MCGRANE: Why We Audit Elections in Idaho
Idaho Secretary of State McGrane Explains Why Post-Election Audits Matter for Voter Confidence
Idaho Secretary of State Phil McGrane joined State Controller Brandon Woolf on Thursday to conduct a public post-election audit draw, selecting counties and precincts to undergo hand-count verification following this month’s May Primary election.
The draw used a raffle-style drum to randomly select eight counties — Franklin, Canyon, Lemhi, Gooding, Owyhee, Butte, Power, and Ada — whose paper ballots will be reviewed by audit teams over the coming week. Election workers will hand-count ballots from those jurisdictions and compare the results against the official canvassed totals.

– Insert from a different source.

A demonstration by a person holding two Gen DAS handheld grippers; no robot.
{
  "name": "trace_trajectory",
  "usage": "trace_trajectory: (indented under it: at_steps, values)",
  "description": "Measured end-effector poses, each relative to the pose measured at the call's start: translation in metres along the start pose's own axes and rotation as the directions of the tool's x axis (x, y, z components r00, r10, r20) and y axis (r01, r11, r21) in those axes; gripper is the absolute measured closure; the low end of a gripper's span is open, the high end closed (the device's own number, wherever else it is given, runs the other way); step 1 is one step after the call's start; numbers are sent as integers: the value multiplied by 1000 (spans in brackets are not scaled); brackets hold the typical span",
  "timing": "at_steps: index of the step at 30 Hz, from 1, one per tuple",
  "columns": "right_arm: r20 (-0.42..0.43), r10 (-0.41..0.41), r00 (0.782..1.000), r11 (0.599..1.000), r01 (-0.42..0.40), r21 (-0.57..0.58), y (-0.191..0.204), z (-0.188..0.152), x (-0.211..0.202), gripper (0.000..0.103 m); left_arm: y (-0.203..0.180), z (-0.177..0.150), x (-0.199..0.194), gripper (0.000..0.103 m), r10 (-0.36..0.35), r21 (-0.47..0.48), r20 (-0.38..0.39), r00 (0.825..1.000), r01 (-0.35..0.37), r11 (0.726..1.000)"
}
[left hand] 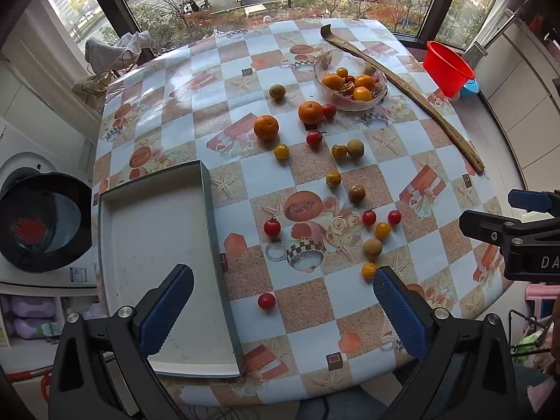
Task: Organize fruits
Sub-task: 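Move both tools over the table toward the loose cherry tomatoes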
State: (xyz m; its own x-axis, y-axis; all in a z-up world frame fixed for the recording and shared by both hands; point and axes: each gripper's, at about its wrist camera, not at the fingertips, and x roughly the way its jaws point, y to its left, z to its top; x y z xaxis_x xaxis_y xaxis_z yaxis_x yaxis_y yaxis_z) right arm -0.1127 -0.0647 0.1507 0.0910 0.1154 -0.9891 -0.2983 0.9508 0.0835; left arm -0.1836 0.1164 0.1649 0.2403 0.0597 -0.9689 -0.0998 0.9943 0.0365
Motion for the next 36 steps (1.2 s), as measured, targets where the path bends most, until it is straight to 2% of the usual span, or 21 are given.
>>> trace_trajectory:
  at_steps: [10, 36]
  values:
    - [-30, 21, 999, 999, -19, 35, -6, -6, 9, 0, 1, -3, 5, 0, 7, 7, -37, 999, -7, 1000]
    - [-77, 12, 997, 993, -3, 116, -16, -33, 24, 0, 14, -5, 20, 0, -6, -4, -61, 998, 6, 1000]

A Public Process, by Design
McGrane, who previously served as Ada County Clerk before being elected Secretary of State in 2022, said he championed statewide post-election audits well before taking his current office. In a statement accompanying the draw, he described the process as serving two purposes: giving election officials a chance to verify their own work, and giving the public a direct window into how results are secured and confirmed.

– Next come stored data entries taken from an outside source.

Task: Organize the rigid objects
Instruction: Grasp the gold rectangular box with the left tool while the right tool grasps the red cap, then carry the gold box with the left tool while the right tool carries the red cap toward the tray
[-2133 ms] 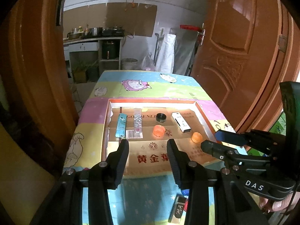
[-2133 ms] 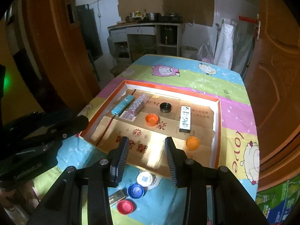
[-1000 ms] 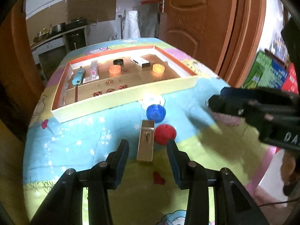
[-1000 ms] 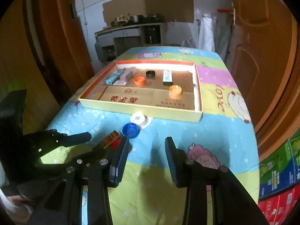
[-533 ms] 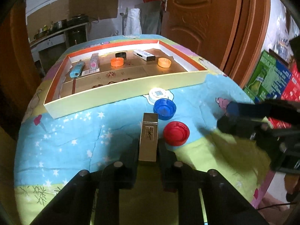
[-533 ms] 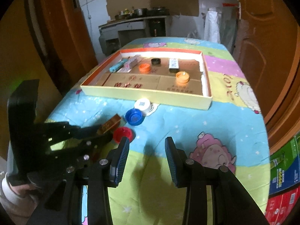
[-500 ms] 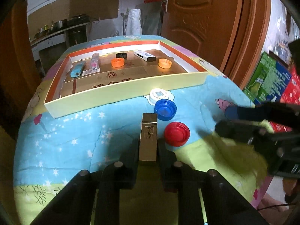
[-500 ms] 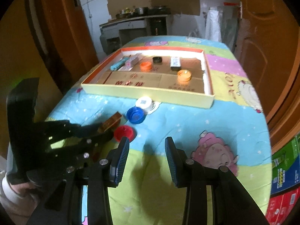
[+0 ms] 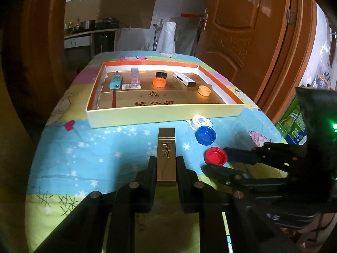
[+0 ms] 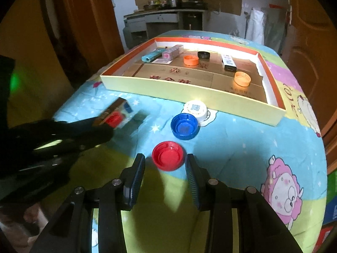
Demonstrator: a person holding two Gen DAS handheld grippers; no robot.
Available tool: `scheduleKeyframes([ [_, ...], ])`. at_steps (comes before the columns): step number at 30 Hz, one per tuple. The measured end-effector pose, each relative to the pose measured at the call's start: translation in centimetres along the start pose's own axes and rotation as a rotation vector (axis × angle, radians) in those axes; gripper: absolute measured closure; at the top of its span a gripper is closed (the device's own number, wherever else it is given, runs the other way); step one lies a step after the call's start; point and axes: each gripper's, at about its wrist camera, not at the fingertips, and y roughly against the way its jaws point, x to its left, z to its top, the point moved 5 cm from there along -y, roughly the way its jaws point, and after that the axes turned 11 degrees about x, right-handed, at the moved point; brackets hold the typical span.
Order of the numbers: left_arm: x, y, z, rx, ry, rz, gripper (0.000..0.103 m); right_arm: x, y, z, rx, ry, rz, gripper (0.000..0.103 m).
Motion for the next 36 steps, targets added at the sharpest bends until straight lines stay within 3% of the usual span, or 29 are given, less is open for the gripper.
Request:
scheduleKeyframes([
  [8,0.1,0.2,0.0,-0.007,0.004,-0.009,0.085,0.5,-0.7,0.7,-0.011,0.044,-0.067,0.063],
  [10,0.0,0.2,0.0,-0.008,0.005,-0.008,0.085,0.7,-0.8,0.6,-0.013,0.054,-0.085,0.072],
  [15,0.2,0.4,0.0,-0.014,0.01,-0.004,0.085,0.5,-0.7,0.5,-0.022,0.039,-0.097,0.072],
  [36,-0.8,2.4,1.6,-0.066,-0.001,-0.031,0.085,-0.4,4.1,1.7,-0.141,-0.001,-0.068,0.072],
])
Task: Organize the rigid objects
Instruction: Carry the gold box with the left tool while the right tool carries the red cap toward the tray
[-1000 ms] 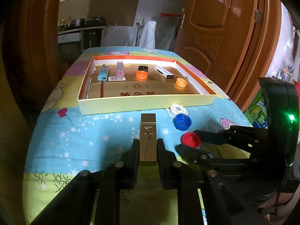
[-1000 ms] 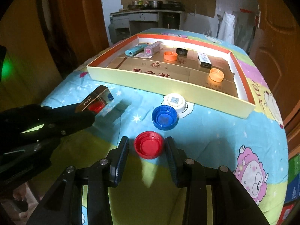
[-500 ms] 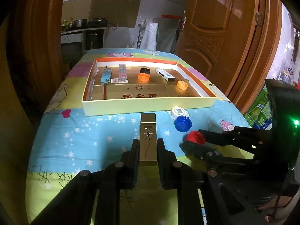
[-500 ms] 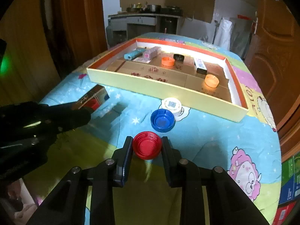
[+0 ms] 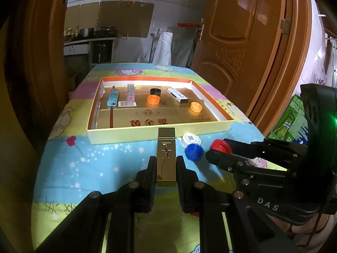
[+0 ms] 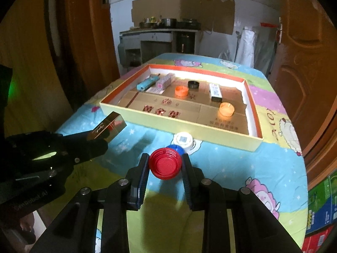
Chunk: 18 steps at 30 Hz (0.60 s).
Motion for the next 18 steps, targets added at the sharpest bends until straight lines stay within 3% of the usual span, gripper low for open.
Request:
scheduleKeyframes([
  [18,0.9,-1.9,5.2,-0.01,0.03,0.014,0.085,-3.8,-0.4,4.2,-0.048,-0.041,0.009,0.072],
])
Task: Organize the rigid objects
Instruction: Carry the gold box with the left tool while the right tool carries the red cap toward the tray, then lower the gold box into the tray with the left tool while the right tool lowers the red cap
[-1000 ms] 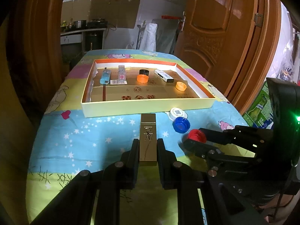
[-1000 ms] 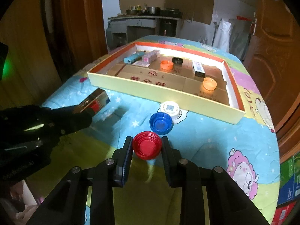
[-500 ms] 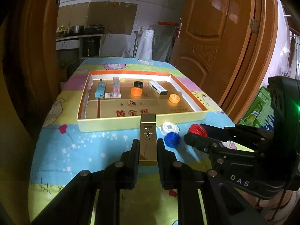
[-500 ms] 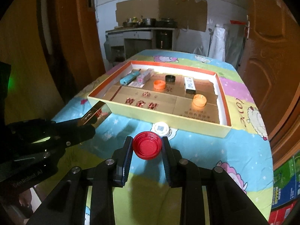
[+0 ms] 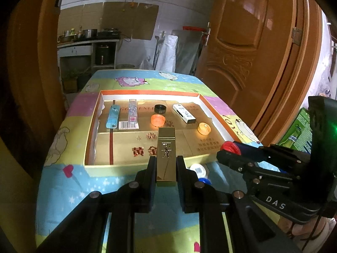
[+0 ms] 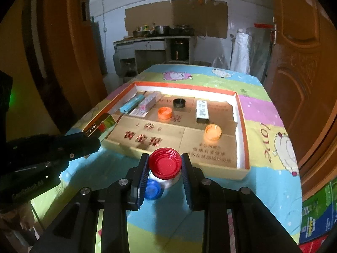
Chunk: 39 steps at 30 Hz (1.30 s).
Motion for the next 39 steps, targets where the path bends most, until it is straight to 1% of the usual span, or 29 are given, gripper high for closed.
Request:
scheduleKeyframes([
  [9,0.1,-1.7,1.7,0.022,0.0,0.016,0.085,-1.3,-0.9,2.3,-0.015,0.003,0.003,0.072],
  [21,1.4,-4.1,3.8,0.046,0.022,0.03,0.085,-2.0,-2.7,4.4,-0.011,0.013,0.009,0.072],
  [30,2.5,-5.9,4.8,0.064,0.044,0.042,0.085,-2.3,-4.9,6.2,-0.004,0.017,0.017,0.072],
  [39,3.4,-7.7,5.1,0.088,0.053,0.051,0.085,-2.8,-7.1,6.3,0.02,0.01,0.02,0.072],
])
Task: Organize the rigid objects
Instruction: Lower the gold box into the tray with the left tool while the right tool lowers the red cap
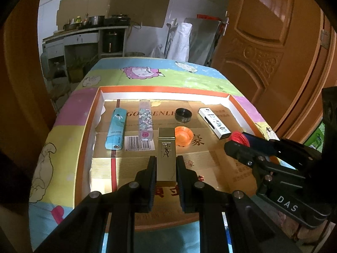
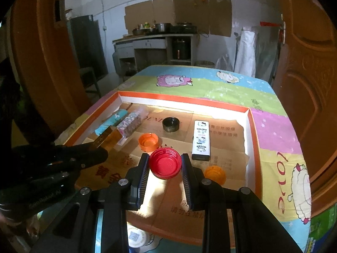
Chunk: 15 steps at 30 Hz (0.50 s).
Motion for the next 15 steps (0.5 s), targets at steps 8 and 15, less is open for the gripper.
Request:
scheduleKeyframes([
  [8,0.4,-1.0,-0.1,0.01,0.0,0.02,0.085,-0.3,-1.4,-0.2,0.018,0.0,-0.002,0.072],
  [15,0.4,-1.5,-0.1,0.015,-0.006,0.035,0.085,-0.2,-2.2,-0.2,0.03,0.006,-0.004,0.072],
])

“Audits are among the most important tools we have to verify the accuracy of election results,” McGrane wrote, adding that the process demonstrates election integrity is “something my office and every clerk in our 44 counties are working to guarantee.”
Election Director Megan Hill and Voting Systems Specialist Dan Lee also participated in the draw alongside McGrane and Woolf, who serves as a fellow member of the State Board of Canvassers.
Why Audits Matter
Post-election audits rarely attract the public attention that election-night returns do, but McGrane argued they represent one of the most consequential parts of the electoral process. By physically comparing paper ballots against certified results, audits provide an independent check on voting equipment and tabulation software — a safeguard that election officials say builds durable, evidence-based public trust rather than relying solely on assurances.
The full list of selected counties and precincts has been released publicly as part of the audit announcement.
Idaho conducts post-election audits following both primary and general elections. With several contested races from the May Primary still awaiting final resolution, including a district judge runoff in Ada County headed to November, the audit process will provide an additional layer of verification before those results become final building blocks of the general election cycle.
What Comes Next
Audit teams are expected to begin traveling to selected county election offices within days. Results of the hand-count comparisons will be reviewed by state officials. If the audited totals match the canvassed results, the process serves as independent confirmation that Idaho’s election equipment and procedures are functioning accurately. Any discrepancy would trigger further review under state protocol.
McGrane took office in January 2023 as Idaho’s twenty-eighth Secretary of State after a career focused on election administration at the county level. His office oversees elections across all 44 Idaho counties.